Data below
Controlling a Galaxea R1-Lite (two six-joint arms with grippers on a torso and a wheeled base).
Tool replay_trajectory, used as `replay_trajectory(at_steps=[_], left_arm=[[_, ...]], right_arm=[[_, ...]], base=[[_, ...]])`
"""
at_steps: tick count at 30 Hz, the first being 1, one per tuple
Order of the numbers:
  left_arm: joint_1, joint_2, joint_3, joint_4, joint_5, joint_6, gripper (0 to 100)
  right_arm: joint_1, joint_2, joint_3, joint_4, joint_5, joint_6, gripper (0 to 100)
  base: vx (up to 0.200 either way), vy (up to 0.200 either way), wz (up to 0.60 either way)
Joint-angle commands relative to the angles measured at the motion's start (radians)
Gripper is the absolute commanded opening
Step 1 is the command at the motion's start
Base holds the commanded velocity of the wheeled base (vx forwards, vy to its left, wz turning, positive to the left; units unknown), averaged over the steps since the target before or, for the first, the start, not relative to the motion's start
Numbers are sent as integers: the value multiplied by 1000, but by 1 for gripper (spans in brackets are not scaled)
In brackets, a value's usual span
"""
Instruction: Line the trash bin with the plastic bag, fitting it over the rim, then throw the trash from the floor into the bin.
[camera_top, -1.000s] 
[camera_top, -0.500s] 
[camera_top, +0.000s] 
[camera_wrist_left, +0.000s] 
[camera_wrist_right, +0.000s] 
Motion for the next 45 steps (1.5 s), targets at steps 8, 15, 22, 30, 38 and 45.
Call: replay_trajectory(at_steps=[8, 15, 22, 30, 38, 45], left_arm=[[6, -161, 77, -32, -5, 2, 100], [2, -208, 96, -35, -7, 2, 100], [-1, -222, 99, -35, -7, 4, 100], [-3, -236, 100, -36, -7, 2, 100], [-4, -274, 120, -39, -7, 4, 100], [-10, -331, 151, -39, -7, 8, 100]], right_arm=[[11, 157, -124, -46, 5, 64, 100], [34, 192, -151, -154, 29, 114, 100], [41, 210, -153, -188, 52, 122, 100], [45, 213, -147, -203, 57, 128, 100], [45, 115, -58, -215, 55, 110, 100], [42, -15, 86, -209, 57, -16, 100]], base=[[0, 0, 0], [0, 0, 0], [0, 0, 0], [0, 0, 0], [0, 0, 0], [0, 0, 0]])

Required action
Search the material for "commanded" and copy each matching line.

Task response
Gripper is the absolute commanded opening
Base holds the commanded velocity of the wheeled base (vx forwards, vy to its left, wz turning, positive to the left; units unknown), averaged over the steps since the target before or, for the first, the start, not relative to the motion's start

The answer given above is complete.